I am not so sure about the *scope* of the 'bleeding edge' part
The word I wanted to highlight is "scope". The population that identifies themselves with any of these labels: machine learners, statistician, data scientist, data modeler, actuarial scientist, prediction consultant and all other variations...is huge. So whether R is popular or not depends on whom you want to include and whom you want to exclude.
There is a quite a lot of variation here. In one subset, if you know the ins and outs of R you will be taken for a wizard, in another subset just listing R/MATLAB as one of your major skill will actually work against you.
> what's wrong with "pushbutton" libraries?
Nothing at all and I did not claim its wrong either. In fact I said that is one of R's strengths. For people who arent into the theory of statistics or ML then R can be a heaven sent. Especially if all they want to do is try out a catalog of algorithms.
The analogy I use is that of an automobile industry. If your goal is to be a run off the mill automobile driver/chauffeur R is your competitive advantage. If your goal is to be an automotive engineer (design new models and algorithms) R is an inferior tool. In fact if you want to be a F1 racer, you have to look elsewhere too. Like every tool it has its sweet spot, as long you don't venture outside its golden.
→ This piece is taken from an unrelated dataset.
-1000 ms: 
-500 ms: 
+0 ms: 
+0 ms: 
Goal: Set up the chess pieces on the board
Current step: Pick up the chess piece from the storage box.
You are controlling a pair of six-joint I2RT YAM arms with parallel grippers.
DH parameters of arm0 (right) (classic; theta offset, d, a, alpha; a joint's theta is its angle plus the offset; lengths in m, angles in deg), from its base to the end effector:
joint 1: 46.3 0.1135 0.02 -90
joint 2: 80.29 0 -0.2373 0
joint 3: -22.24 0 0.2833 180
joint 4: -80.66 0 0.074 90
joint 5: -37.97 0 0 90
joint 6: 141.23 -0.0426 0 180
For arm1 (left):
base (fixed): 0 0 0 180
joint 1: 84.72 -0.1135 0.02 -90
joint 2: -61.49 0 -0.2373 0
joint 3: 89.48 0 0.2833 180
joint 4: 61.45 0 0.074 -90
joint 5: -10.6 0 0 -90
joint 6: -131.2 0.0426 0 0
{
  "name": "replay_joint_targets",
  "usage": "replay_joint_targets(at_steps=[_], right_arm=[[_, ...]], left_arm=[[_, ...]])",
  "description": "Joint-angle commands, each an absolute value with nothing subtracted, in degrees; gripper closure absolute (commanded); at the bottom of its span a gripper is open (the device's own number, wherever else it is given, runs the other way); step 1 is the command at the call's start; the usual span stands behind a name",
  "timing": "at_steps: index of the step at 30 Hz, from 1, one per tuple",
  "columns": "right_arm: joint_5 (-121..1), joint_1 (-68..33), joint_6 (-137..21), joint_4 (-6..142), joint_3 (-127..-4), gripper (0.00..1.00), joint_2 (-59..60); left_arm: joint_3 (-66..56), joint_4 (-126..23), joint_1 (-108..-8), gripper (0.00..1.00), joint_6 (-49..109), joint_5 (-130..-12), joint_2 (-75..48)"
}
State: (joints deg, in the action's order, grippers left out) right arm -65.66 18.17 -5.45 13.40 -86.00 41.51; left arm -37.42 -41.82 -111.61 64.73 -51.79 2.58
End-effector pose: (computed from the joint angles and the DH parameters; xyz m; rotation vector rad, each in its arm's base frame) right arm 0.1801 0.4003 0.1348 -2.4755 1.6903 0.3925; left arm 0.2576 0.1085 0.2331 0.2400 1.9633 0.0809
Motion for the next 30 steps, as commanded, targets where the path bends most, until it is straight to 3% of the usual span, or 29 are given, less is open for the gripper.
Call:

R is bad building material, but if you dont want to build something novel in the first place (in a statistical or machine learning sense), just call a canned solution on your (medium sized data) data, then R is the boss. If you try to do anything meaty or clever then you have to be careful with R's gotchas. It helps commoditize data analysis and popularize techniques amongst its large base. If you want statisticians to be aware of some cool technique, you have to release an R package, because if it isnt in CRAN it does not exist.
This is one of the misconceptions about Python, that it's "slow". Python has several type annotation systems with JITing capability, and can easily achieve C-speeds (as well as interface easily to C libraries). We've given two tutorials at Supercomputing in the last two years, and the trend for high performance computing in Python is on the rise. Don't count it out!
I'm kind of desperate to get away from R at this point, but reluctant to move to Python (not that I have anything against Python, but I would really like to add a high performance language to my toolkit than something inbetween).